Word for word, copy the listing below and leave out its images.

··········

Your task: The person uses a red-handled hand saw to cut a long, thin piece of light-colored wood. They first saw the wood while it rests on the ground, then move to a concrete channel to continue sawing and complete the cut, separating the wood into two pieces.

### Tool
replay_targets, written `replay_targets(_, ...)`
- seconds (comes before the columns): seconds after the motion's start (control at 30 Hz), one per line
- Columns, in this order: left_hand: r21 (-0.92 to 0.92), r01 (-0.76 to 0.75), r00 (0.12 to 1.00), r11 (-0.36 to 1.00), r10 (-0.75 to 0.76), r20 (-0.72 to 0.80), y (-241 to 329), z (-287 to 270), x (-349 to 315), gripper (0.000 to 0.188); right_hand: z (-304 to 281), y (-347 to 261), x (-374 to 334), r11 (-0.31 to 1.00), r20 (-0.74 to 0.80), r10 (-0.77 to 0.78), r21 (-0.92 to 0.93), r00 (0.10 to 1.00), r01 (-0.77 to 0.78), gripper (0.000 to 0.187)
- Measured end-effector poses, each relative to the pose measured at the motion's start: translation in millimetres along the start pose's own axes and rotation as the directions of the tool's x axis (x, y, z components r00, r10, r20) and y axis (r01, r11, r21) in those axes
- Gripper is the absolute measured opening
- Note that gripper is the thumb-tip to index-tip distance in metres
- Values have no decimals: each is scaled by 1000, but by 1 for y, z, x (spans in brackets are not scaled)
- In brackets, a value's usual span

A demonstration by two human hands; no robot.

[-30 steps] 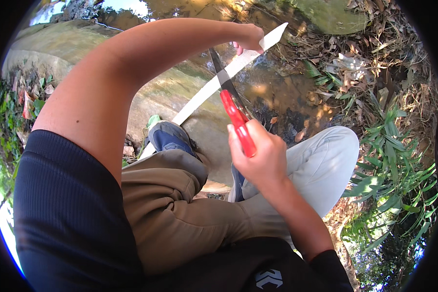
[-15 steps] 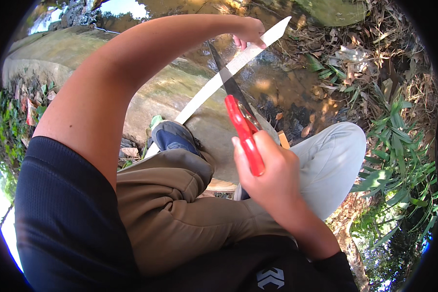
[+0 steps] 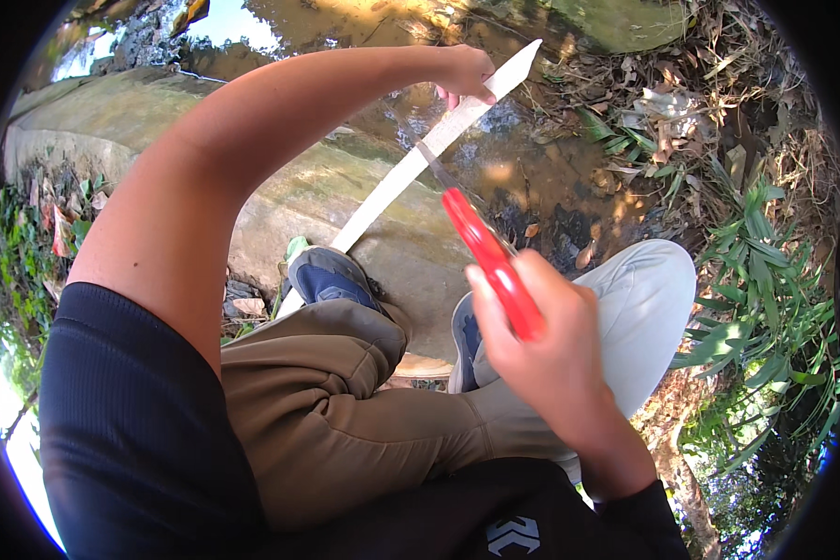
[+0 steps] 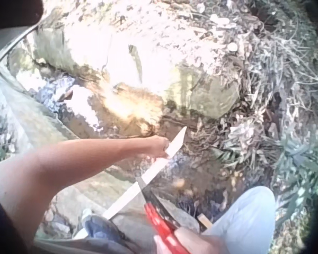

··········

**Written response**
Your task: The person uses a red-handled hand saw to cut a long, thin piece of light-colored wood. They first saw the wood while it rests on the ground, then move to a concrete channel to continue sawing and complete the cut, separating the wood into two pieces.

### Tool
replay_targets, written `replay_targets(_, ...)`
- seconds (comes before the columns): seconds after the motion's start (control at 30 Hz), one per line
- Columns, in this order: left_hand: r21 (-0.92 to 0.92), r01 (-0.76 to 0.75), r00 (0.12 to 1.00), r11 (-0.36 to 1.00), r10 (-0.75 to 0.76), r20 (-0.72 to 0.80), y (-241 to 329), z (-287 to 270), x (-349 to 315), gripper (0.000 to 0.188); right_hand: z (-304 to 281), y (-347 to 261), x (-374 to 334), r11 (-0.31 to 1.00), r20 (-0.74 to 0.80), r10 (-0.77 to 0.78), r21 (-0.92 to 0.93), r00 (0.10 to 1.00), r01 (-0.77 to 0.78), gripper (0.000 to 0.187)
- Measured end-effector poses, each relative to the pose measured at the motion's start: translation in millimetres along the start pose's own axes and rotation as the directions of the tool's x axis (x, y, z components r00, r10, r20) and y axis (r01, r11, r21) in those axes
- Gripper is the absolute measured opening
- Note that gripper is the thumb-tip to index-tip distance in metres
- Values have no decimals: each is scaled by 1000, but by 1 for y, z, x (spans in brackets are not scaled)
- In brackets, a value's usual span

A demonstration by two human hands; no robot.

[-30 steps] 
[-15 steps] 
[+0 steps] 
[+0 steps] 

The exercise is done, and nothing more is needed.